More than 25 years after the Portable Document Format was introduced, PDF documents continue to dominate the digital marketplace.  Some 2.5 trillion PDF files are produced each year. PDF documents are widely used to distribute financial statements, reports, articles, proposals, and other long documents that feature complex formatting. They appear all over the Internet and are extensively used by businesses and government agencies, frequently to replace printed documents for conveying and storing content. PDFs can be opened in any browser window, and their formatting is perfectly preserved when sent to a printer. PDF documents are also easy to secure, they can be used as electronic forms, and you can add digital signatures to PDF files, thus turning them into legal documents.

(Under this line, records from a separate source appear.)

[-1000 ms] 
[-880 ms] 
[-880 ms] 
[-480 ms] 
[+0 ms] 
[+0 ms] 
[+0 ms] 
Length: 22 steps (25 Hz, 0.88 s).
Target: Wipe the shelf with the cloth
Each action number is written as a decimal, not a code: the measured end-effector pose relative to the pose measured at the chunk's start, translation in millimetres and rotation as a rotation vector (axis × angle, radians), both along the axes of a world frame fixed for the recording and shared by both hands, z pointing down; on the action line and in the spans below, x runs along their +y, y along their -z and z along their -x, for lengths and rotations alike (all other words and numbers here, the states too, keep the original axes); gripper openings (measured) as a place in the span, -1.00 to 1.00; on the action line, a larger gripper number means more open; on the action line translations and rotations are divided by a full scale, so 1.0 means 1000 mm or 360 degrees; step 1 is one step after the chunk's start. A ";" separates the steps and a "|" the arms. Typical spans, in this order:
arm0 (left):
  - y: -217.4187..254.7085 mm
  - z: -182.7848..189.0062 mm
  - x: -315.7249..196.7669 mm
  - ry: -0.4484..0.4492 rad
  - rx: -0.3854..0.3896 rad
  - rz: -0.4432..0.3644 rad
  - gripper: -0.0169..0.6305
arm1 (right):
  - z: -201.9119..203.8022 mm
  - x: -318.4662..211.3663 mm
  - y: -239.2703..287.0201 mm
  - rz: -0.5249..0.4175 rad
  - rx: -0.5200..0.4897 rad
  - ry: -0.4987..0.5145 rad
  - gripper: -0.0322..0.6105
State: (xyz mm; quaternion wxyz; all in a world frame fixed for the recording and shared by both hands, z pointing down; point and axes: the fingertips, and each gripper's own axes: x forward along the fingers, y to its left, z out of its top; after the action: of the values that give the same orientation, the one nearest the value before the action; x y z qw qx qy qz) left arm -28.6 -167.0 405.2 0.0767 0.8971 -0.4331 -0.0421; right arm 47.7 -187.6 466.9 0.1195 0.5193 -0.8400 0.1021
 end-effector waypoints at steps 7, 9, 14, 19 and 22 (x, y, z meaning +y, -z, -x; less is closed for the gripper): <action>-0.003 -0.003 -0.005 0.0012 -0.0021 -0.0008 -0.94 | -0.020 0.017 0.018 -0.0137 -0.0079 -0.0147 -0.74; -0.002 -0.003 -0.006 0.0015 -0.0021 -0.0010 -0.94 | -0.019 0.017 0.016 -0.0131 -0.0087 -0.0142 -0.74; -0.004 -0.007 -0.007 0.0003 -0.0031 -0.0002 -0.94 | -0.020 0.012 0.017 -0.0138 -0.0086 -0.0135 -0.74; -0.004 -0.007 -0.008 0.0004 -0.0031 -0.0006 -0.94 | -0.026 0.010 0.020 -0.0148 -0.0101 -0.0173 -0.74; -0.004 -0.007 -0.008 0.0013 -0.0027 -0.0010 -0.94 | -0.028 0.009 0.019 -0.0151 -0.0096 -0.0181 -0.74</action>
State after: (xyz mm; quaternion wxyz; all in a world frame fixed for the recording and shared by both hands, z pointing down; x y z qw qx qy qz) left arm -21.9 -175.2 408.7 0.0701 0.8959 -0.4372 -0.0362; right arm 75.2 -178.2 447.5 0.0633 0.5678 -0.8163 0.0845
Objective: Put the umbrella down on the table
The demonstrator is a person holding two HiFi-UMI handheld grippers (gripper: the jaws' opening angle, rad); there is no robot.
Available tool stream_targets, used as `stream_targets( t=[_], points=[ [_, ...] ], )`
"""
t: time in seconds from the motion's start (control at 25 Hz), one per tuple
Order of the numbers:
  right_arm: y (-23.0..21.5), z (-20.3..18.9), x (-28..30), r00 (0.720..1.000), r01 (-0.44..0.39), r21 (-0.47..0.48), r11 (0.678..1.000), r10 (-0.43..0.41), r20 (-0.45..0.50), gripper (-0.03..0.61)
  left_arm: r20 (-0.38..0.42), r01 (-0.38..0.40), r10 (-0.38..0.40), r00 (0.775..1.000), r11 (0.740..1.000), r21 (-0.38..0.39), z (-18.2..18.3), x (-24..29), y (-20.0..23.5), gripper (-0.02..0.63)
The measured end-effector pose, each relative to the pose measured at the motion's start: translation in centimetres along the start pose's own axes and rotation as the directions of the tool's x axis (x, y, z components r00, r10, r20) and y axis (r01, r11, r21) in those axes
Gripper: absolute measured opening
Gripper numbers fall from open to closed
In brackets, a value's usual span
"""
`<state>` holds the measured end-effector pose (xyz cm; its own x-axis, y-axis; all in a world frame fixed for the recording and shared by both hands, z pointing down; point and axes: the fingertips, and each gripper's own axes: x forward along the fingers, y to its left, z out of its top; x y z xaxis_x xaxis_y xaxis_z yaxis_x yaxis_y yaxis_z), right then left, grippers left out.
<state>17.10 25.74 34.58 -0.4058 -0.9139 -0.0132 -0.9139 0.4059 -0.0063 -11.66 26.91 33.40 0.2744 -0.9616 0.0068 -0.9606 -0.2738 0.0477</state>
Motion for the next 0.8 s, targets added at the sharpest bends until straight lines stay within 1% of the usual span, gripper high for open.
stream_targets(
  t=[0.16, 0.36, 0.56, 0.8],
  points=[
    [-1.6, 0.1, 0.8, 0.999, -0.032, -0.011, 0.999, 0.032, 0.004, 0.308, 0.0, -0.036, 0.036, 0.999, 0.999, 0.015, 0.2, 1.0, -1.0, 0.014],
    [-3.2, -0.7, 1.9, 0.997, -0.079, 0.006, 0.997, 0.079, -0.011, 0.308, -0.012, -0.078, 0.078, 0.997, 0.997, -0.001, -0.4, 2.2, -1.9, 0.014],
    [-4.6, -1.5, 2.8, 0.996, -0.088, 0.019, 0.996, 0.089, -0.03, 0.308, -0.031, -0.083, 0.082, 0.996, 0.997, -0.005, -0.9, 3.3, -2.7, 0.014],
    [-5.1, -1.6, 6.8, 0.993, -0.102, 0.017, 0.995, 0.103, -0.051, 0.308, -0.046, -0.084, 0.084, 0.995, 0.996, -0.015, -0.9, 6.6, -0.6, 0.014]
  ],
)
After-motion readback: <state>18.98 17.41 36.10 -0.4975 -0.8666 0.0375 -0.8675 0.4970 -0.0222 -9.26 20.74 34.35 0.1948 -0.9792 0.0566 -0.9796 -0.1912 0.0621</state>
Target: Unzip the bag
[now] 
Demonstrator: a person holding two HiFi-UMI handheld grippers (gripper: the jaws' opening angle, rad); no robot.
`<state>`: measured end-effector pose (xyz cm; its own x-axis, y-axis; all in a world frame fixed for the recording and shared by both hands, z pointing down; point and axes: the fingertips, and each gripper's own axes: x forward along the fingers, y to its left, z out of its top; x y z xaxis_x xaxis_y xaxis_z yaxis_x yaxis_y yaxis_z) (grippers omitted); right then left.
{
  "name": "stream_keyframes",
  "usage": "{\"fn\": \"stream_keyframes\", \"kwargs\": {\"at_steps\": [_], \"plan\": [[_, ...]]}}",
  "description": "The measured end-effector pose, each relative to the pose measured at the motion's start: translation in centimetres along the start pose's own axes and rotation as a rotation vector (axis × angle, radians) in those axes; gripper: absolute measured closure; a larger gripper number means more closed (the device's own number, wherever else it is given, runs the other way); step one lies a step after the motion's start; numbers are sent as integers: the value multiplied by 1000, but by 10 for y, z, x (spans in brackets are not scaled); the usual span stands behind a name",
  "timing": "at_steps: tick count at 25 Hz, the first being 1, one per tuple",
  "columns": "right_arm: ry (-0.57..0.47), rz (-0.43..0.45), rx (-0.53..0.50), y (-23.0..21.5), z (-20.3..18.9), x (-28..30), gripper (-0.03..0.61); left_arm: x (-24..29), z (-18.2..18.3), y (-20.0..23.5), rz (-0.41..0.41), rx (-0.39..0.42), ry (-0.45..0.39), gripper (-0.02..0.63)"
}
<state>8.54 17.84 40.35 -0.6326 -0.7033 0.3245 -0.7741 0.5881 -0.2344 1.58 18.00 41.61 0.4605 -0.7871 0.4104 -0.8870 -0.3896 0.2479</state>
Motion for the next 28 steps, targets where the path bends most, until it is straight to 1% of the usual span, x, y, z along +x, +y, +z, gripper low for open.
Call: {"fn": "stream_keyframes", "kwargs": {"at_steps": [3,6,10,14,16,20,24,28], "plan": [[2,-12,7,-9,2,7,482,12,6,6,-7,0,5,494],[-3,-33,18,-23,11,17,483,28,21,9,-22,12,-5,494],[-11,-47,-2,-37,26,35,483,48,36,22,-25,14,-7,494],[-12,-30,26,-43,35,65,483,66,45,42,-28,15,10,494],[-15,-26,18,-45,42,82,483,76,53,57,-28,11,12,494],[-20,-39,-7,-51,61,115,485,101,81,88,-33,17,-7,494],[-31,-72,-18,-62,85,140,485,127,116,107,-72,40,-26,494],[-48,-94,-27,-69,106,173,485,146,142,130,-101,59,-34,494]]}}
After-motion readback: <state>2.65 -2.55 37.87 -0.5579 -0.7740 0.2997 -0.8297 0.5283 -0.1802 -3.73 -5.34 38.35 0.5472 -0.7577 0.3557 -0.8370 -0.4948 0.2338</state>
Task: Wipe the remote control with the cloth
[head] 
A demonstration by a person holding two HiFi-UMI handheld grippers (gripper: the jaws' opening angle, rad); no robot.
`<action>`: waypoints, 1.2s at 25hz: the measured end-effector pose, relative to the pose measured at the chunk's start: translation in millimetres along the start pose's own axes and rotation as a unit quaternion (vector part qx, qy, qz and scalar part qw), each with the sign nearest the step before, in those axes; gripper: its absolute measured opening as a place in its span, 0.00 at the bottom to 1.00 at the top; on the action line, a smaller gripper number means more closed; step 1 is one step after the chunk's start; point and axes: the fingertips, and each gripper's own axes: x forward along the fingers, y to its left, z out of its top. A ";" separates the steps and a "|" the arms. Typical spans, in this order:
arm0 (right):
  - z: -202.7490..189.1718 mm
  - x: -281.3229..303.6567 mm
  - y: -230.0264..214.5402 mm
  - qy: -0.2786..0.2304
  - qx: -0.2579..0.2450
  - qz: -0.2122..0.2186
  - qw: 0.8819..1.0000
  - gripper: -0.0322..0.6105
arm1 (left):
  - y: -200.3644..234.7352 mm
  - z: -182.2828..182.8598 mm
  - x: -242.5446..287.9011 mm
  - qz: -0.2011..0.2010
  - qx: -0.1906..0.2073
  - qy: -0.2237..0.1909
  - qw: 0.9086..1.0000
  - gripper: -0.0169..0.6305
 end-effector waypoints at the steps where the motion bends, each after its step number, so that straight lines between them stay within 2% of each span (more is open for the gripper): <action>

But this very popularity creates a problem in managing PDF documents.  PDF files can be generated using a dizzying array of software systems and platforms, including many that are out of date, as it is also common to find PDF files that are five, ten, even 15 years old. That means that it is sometimes hard to tell what is stored inside any given PDF file, and how those features—attached files, graphics, form fields, signatures, and so on—might affect how you can manage that PDF document or distribute it. Can you make a massive PDF document smaller, somehow, without compromising its quality? Can unnecessary features be removed so that the document will print faster or open faster in a browser window? What about fixing errors within the PDF itself?

That’s what PDF CHECKER is for.  PDF CHECKER is a simple scriptable server tool for 64-bit Windows and Linux platforms that allows you to quickly scan a PDF document or set of documents to look for problems, or to simply identify features within a document that are likely to get in your way if you want to use the PDF efficiently.

Then, with this knowledge of your PDF documents, you can use another Datalogics product, PDF OPTIMIZER, to apply these changes to those documents so that they will download faster or open more quickly in a browser window or mobile device.

You can enter a PDF CHECKER statement from a command prompt, and manually check one PDF document at a time.  Or you could add a PDF CHECKER command statement to a batch file. With a batch file, you can create a workflow that uses PDF CHECKER to check large numbers of PDF documents automatically.  In this case you might need to write some JavaScript or Python code to automatically generate a series of command line statements, each with a unique name for the input PDF document, JSON profile, output report file, and if necessary, the password to open a PDF input document.

The JSON profile is a file that defines search conditions for PDF CHECKER to use when scanning an input PDF document. JSON, or JavaScript Object Notation, is an open standard file format that relies on easily readable English text, and it is used as an alternative to XML. The custom settings that you provide to PDF CHECKER to manage the process are all defined in this profile. The name of the profile file must be included in the command line statement.

You could, for example, edit your JSON profile so that PDF CHECKER looks for unembedded fonts and flags any it finds in a report as an error or “information” statement.  Then the software generates a report listing the results. You can display the results as standard output from your Command Line tool, and either list the results on the screen or use a program or script to redirect the standard output to an external file. You can also use an option in the command that directs the PDF CHECKER results to a text file that you define.

We provide a default profile file (everything.json ) with the product that includes every available search option. Feel free to edit this file or use it as a model for creating your own. You can name your profile file or files whatever you like, and store them wherever you want to. But the content of your profile must be valid JSON content, and we recommend that when you name a profile file you include the “.json” file extension.

You can use the JSON validator JSONint to check your JSON syntax.